All that is needed is each line of the entries holding the word "blue", copied as it stands.

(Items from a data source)
--- START ---

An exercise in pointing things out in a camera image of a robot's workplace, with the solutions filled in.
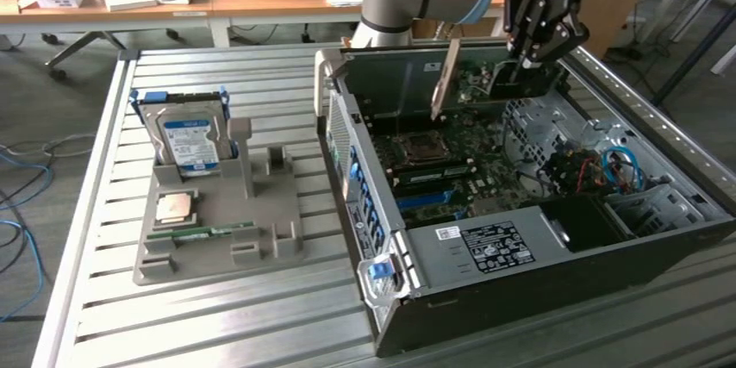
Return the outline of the graphics card with metal bracket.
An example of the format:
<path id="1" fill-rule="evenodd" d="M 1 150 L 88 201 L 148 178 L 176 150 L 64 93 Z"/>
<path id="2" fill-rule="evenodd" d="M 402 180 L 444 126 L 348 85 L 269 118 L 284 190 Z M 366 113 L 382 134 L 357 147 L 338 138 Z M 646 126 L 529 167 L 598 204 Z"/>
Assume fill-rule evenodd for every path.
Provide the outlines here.
<path id="1" fill-rule="evenodd" d="M 524 59 L 461 61 L 461 40 L 449 41 L 441 74 L 430 98 L 430 119 L 448 105 L 484 105 L 544 96 L 562 76 L 557 63 Z"/>

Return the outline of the green motherboard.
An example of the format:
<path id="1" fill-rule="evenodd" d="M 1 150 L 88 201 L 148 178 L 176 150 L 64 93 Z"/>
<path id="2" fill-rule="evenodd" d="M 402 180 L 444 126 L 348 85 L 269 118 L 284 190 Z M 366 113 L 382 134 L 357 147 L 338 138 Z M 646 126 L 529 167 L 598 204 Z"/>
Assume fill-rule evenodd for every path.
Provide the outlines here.
<path id="1" fill-rule="evenodd" d="M 400 210 L 405 227 L 420 228 L 433 224 L 476 217 L 472 202 L 482 198 L 500 198 L 514 209 L 537 204 L 549 195 L 548 186 L 540 178 L 521 172 L 521 160 L 510 160 L 501 144 L 508 124 L 500 115 L 477 109 L 446 112 L 432 120 L 426 115 L 374 118 L 368 123 L 372 145 L 378 157 L 384 177 L 396 200 L 402 196 L 454 190 L 449 203 L 418 209 Z M 404 134 L 438 131 L 448 156 L 445 159 L 410 163 L 398 145 Z M 394 185 L 397 172 L 413 169 L 468 165 L 470 172 L 461 177 L 418 184 Z"/>

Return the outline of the metal CPU socket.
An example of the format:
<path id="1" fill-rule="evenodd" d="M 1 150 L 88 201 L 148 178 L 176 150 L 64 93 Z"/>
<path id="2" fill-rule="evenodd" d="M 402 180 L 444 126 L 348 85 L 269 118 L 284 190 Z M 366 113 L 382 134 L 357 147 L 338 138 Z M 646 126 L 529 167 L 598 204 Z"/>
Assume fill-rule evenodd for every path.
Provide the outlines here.
<path id="1" fill-rule="evenodd" d="M 397 142 L 410 163 L 433 162 L 448 156 L 448 148 L 438 131 L 404 134 Z"/>

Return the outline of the installed green RAM stick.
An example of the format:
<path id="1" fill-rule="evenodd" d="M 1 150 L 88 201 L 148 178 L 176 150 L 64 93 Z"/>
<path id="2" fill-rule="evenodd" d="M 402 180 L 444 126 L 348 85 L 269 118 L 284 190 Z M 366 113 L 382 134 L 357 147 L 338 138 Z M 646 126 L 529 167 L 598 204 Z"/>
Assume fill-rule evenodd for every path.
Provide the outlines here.
<path id="1" fill-rule="evenodd" d="M 429 181 L 461 177 L 470 172 L 472 167 L 468 165 L 456 166 L 436 166 L 428 168 L 413 169 L 396 173 L 393 178 L 394 185 L 418 184 Z"/>

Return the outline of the grey chipset heatsink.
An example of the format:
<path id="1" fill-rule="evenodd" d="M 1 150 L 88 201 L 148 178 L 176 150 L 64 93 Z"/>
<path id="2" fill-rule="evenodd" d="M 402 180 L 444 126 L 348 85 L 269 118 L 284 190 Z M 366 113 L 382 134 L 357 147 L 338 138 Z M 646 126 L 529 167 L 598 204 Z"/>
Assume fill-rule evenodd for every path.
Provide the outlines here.
<path id="1" fill-rule="evenodd" d="M 514 206 L 500 198 L 482 198 L 472 202 L 472 212 L 474 216 L 490 215 L 508 210 L 513 210 Z"/>

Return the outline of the silver disk bay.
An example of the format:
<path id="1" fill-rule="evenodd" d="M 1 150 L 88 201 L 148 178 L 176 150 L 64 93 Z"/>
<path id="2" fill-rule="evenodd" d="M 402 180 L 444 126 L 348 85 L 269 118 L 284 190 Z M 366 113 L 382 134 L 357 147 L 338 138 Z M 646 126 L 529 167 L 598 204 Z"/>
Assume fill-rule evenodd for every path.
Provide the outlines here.
<path id="1" fill-rule="evenodd" d="M 669 184 L 629 195 L 613 194 L 604 199 L 637 237 L 706 221 L 693 203 Z"/>

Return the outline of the blue expansion slot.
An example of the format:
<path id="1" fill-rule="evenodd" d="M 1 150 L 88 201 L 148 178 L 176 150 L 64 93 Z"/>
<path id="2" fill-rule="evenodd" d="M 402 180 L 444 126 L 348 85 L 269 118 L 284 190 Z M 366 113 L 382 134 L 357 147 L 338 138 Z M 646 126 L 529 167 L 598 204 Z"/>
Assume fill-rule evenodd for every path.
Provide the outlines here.
<path id="1" fill-rule="evenodd" d="M 454 190 L 441 190 L 425 194 L 402 196 L 397 199 L 397 208 L 400 210 L 418 209 L 436 204 L 449 203 Z"/>

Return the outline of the grey power supply unit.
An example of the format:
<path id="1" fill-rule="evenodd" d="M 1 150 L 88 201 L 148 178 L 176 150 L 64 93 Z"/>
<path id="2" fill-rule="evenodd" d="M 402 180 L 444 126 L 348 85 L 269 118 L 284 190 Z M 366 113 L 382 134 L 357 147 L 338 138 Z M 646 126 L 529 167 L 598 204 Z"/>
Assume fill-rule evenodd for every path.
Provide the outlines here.
<path id="1" fill-rule="evenodd" d="M 538 206 L 406 231 L 421 287 L 429 293 L 504 278 L 573 253 Z"/>

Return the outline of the black open PC case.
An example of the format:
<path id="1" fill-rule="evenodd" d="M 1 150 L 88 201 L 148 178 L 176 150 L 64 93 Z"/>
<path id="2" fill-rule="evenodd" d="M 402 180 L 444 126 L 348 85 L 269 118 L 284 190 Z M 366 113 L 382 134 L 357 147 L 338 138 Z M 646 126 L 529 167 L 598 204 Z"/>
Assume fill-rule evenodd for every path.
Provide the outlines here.
<path id="1" fill-rule="evenodd" d="M 685 257 L 736 235 L 736 175 L 693 143 L 606 64 L 582 49 L 557 63 L 549 93 L 477 109 L 508 124 L 501 147 L 549 195 L 538 206 L 573 256 L 554 265 L 429 293 L 372 145 L 374 118 L 426 115 L 449 42 L 329 47 L 314 57 L 317 134 L 340 224 L 381 357 L 420 349 L 649 283 Z M 461 42 L 461 61 L 508 59 L 497 41 Z M 669 184 L 706 221 L 637 237 L 604 197 Z M 390 260 L 392 278 L 368 266 Z"/>

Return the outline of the hard disk in blue caddy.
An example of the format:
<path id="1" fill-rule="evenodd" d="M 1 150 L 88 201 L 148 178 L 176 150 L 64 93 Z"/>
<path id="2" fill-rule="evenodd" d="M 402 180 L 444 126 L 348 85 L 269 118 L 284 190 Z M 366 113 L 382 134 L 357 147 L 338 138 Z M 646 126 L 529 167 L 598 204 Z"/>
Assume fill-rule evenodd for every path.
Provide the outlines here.
<path id="1" fill-rule="evenodd" d="M 209 175 L 237 150 L 228 135 L 229 94 L 132 90 L 129 105 L 146 128 L 158 165 L 173 165 L 184 178 Z"/>

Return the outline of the grey parts rack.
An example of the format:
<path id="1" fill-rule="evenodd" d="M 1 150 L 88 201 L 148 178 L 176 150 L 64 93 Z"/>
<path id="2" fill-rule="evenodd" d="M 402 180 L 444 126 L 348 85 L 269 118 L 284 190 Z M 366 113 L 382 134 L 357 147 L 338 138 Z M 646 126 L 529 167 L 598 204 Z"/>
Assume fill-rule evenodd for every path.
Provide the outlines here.
<path id="1" fill-rule="evenodd" d="M 229 120 L 228 135 L 237 155 L 220 163 L 214 173 L 184 178 L 173 165 L 153 167 L 133 271 L 138 285 L 285 267 L 305 259 L 292 157 L 281 144 L 249 152 L 253 132 L 246 118 Z M 157 199 L 180 192 L 192 196 L 189 216 L 160 223 Z M 226 236 L 146 240 L 154 232 L 245 221 L 253 226 Z"/>

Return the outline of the CPU chip with metal lid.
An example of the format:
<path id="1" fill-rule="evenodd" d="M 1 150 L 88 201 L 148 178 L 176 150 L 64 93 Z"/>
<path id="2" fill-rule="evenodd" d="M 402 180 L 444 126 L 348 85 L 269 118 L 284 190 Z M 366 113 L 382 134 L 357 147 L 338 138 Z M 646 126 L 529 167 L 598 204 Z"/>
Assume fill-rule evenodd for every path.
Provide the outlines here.
<path id="1" fill-rule="evenodd" d="M 154 219 L 160 223 L 181 222 L 189 216 L 192 196 L 185 193 L 161 195 L 156 202 Z"/>

--- END ---

ANSWER SECTION ▸
Return the outline of the blue expansion slot.
Return the outline of the hard disk in blue caddy.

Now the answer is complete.